___ GIVEN RECORDS ___
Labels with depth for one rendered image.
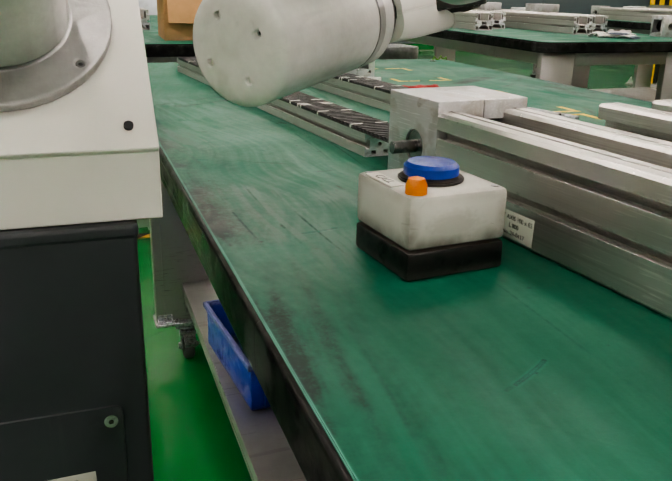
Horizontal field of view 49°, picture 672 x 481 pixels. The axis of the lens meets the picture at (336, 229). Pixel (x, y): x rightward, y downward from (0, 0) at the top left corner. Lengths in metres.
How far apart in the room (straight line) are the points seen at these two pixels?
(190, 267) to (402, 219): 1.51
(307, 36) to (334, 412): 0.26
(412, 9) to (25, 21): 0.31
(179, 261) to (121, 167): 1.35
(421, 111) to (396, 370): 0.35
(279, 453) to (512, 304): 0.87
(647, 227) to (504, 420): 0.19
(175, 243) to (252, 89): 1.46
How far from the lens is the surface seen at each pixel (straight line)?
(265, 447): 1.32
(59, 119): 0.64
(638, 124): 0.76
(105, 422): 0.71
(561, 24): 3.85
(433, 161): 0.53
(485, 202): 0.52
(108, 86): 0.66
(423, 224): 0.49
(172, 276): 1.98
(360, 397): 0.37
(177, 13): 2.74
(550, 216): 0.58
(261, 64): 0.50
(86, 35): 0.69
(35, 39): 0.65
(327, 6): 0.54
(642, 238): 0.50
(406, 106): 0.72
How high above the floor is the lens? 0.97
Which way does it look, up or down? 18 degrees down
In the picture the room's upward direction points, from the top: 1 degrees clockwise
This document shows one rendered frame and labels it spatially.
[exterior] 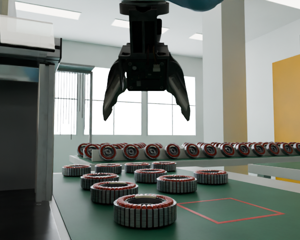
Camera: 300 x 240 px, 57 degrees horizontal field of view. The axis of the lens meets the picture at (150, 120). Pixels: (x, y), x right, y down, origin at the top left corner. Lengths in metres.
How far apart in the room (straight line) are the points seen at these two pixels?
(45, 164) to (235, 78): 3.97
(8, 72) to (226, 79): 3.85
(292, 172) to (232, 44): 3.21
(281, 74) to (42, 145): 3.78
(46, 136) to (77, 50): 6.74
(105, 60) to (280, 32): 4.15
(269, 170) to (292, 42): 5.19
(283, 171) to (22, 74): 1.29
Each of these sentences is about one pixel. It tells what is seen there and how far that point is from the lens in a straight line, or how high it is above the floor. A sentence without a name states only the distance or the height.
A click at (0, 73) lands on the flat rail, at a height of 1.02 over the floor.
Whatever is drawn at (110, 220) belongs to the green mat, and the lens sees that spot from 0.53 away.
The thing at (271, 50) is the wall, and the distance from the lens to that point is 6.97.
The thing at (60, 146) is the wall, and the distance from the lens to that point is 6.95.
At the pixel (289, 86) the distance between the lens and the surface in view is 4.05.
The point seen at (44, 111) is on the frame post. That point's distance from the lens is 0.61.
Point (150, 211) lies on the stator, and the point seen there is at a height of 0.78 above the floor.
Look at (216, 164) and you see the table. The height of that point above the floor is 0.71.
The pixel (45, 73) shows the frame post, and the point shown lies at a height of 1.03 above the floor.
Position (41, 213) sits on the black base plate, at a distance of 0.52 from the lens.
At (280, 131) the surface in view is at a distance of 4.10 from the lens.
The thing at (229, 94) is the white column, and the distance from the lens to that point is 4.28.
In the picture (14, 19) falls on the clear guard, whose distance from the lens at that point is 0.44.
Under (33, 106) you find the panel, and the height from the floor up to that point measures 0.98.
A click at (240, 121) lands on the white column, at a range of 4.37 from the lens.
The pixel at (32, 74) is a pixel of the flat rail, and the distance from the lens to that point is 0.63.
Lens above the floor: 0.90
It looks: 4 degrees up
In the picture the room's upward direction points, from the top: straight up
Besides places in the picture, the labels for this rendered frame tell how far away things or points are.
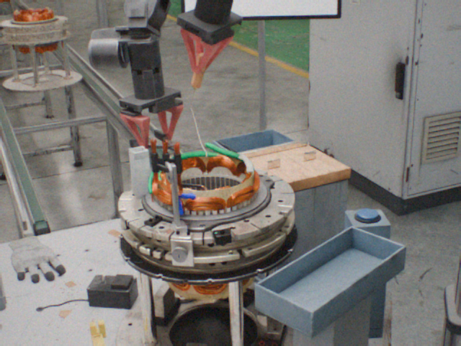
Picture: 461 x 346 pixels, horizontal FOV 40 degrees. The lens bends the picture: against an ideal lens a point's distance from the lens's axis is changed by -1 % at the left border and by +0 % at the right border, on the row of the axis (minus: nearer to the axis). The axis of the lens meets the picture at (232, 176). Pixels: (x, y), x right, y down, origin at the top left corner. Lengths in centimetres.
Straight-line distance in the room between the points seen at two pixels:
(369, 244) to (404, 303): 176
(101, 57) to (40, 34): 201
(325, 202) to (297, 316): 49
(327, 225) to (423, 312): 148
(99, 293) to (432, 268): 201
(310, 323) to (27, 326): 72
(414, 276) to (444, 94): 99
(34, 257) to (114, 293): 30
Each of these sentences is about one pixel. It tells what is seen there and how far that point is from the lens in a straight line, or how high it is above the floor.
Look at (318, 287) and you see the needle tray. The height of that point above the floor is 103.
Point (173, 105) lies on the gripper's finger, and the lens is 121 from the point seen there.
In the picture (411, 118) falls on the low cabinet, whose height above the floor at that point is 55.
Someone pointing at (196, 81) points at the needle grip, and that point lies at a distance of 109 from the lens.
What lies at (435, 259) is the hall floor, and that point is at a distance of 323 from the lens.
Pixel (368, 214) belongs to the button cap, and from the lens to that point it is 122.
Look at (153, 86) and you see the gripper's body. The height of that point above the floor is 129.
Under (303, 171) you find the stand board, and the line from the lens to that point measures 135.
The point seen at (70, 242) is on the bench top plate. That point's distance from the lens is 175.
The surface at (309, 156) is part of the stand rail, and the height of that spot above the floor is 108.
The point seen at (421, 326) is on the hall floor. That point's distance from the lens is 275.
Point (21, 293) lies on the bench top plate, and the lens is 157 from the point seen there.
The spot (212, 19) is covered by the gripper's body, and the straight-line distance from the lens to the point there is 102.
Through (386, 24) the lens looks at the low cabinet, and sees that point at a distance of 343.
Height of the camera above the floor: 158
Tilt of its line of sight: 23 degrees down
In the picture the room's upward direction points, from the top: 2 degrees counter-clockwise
___
EXERCISE DETAILS –
Without the pictures, reproduce every record exactly as it appears above.

WORKED SOLUTION –
Labels with depth for one rendered image.
Horizontal field of view 49°, picture 672 x 481 pixels. The axis of the lens meets the picture at (336, 229). Pixel (x, y): x rightward, y downward from (0, 0) at the top left corner. Lengths in metres.
How far apart in the room (straight line) are the points seen at these two pixels?
(190, 267) to (402, 219): 1.51
(307, 36) to (334, 412): 0.26
(412, 9) to (25, 21): 0.31
(179, 261) to (121, 167): 1.35
(421, 111) to (396, 370): 0.35
(279, 453) to (512, 304): 0.87
(647, 227) to (504, 420): 0.19
(175, 243) to (252, 89): 1.46
How far from the lens is the surface seen at each pixel (straight line)?
(265, 447): 1.32
(59, 119): 0.64
(638, 124): 0.76
(105, 422): 0.71
(561, 24): 3.85
(433, 161): 0.53
(485, 202): 0.52
(108, 86): 0.66
(423, 224): 0.49
(172, 276): 1.98
(360, 397): 0.37
(177, 13): 2.74
(550, 216): 0.58
(261, 64): 0.50
(86, 35): 0.69
(35, 39): 0.65
(327, 6): 0.54
(642, 238): 0.50
(406, 106): 0.72
How high above the floor is the lens? 0.97
Which way does it look, up or down? 18 degrees down
In the picture the room's upward direction points, from the top: 1 degrees clockwise
This document shows one rendered frame and labels it spatially.
[exterior] 
Camera: 300 x 240 px, 57 degrees horizontal field of view. The axis of the lens meets the picture at (150, 120). Pixels: (x, y), x right, y down, origin at the top left corner. Lengths in metres.
How far apart in the room (straight line) are the points seen at these two pixels?
(45, 164) to (235, 78): 3.97
(8, 72) to (226, 79): 3.85
(292, 172) to (232, 44): 3.21
(281, 74) to (42, 145): 3.78
(46, 136) to (77, 50): 6.74
(105, 60) to (280, 32): 4.15
(269, 170) to (292, 42): 5.19
(283, 171) to (22, 74): 1.29
Each of these sentences is about one pixel. It tells what is seen there and how far that point is from the lens in a straight line, or how high it is above the floor. A sentence without a name states only the distance or the height.
A click at (0, 73) lands on the flat rail, at a height of 1.02 over the floor.
Whatever is drawn at (110, 220) belongs to the green mat, and the lens sees that spot from 0.53 away.
The thing at (271, 50) is the wall, and the distance from the lens to that point is 6.97.
The thing at (60, 146) is the wall, and the distance from the lens to that point is 6.95.
At the pixel (289, 86) the distance between the lens and the surface in view is 4.05.
The point seen at (44, 111) is on the frame post. That point's distance from the lens is 0.61.
Point (150, 211) lies on the stator, and the point seen there is at a height of 0.78 above the floor.
Look at (216, 164) and you see the table. The height of that point above the floor is 0.71.
The pixel (45, 73) shows the frame post, and the point shown lies at a height of 1.03 above the floor.
Position (41, 213) sits on the black base plate, at a distance of 0.52 from the lens.
At (280, 131) the surface in view is at a distance of 4.10 from the lens.
The thing at (229, 94) is the white column, and the distance from the lens to that point is 4.28.
In the picture (14, 19) falls on the clear guard, whose distance from the lens at that point is 0.44.
Under (33, 106) you find the panel, and the height from the floor up to that point measures 0.98.
A click at (240, 121) lands on the white column, at a range of 4.37 from the lens.
The pixel at (32, 74) is a pixel of the flat rail, and the distance from the lens to that point is 0.63.
Lens above the floor: 0.90
It looks: 4 degrees up
In the picture the room's upward direction points, from the top: straight up
Besides places in the picture, the labels for this rendered frame tell how far away things or points are.
Picture: 461 x 346 pixels, horizontal FOV 40 degrees. The lens bends the picture: against an ideal lens a point's distance from the lens's axis is changed by -1 % at the left border and by +0 % at the right border, on the row of the axis (minus: nearer to the axis). The axis of the lens meets the picture at (232, 176). Pixels: (x, y), x right, y down, origin at the top left corner. Lengths in centimetres.
Straight-line distance in the room between the points seen at two pixels:
(369, 244) to (404, 303): 176
(101, 57) to (40, 34): 201
(325, 202) to (297, 316): 49
(327, 225) to (423, 312): 148
(99, 293) to (432, 268): 201
(310, 323) to (27, 326): 72
(414, 276) to (444, 94): 99
(34, 257) to (114, 293): 30
Each of these sentences is about one pixel. It tells what is seen there and how far that point is from the lens in a straight line, or how high it is above the floor.
Look at (318, 287) and you see the needle tray. The height of that point above the floor is 103.
Point (173, 105) lies on the gripper's finger, and the lens is 121 from the point seen there.
In the picture (411, 118) falls on the low cabinet, whose height above the floor at that point is 55.
Someone pointing at (196, 81) points at the needle grip, and that point lies at a distance of 109 from the lens.
What lies at (435, 259) is the hall floor, and that point is at a distance of 323 from the lens.
Pixel (368, 214) belongs to the button cap, and from the lens to that point it is 122.
Look at (153, 86) and you see the gripper's body. The height of that point above the floor is 129.
Under (303, 171) you find the stand board, and the line from the lens to that point measures 135.
The point seen at (70, 242) is on the bench top plate. That point's distance from the lens is 175.
The surface at (309, 156) is part of the stand rail, and the height of that spot above the floor is 108.
The point seen at (421, 326) is on the hall floor. That point's distance from the lens is 275.
Point (21, 293) lies on the bench top plate, and the lens is 157 from the point seen there.
The spot (212, 19) is covered by the gripper's body, and the straight-line distance from the lens to the point there is 102.
Through (386, 24) the lens looks at the low cabinet, and sees that point at a distance of 343.
Height of the camera above the floor: 158
Tilt of its line of sight: 23 degrees down
In the picture the room's upward direction points, from the top: 2 degrees counter-clockwise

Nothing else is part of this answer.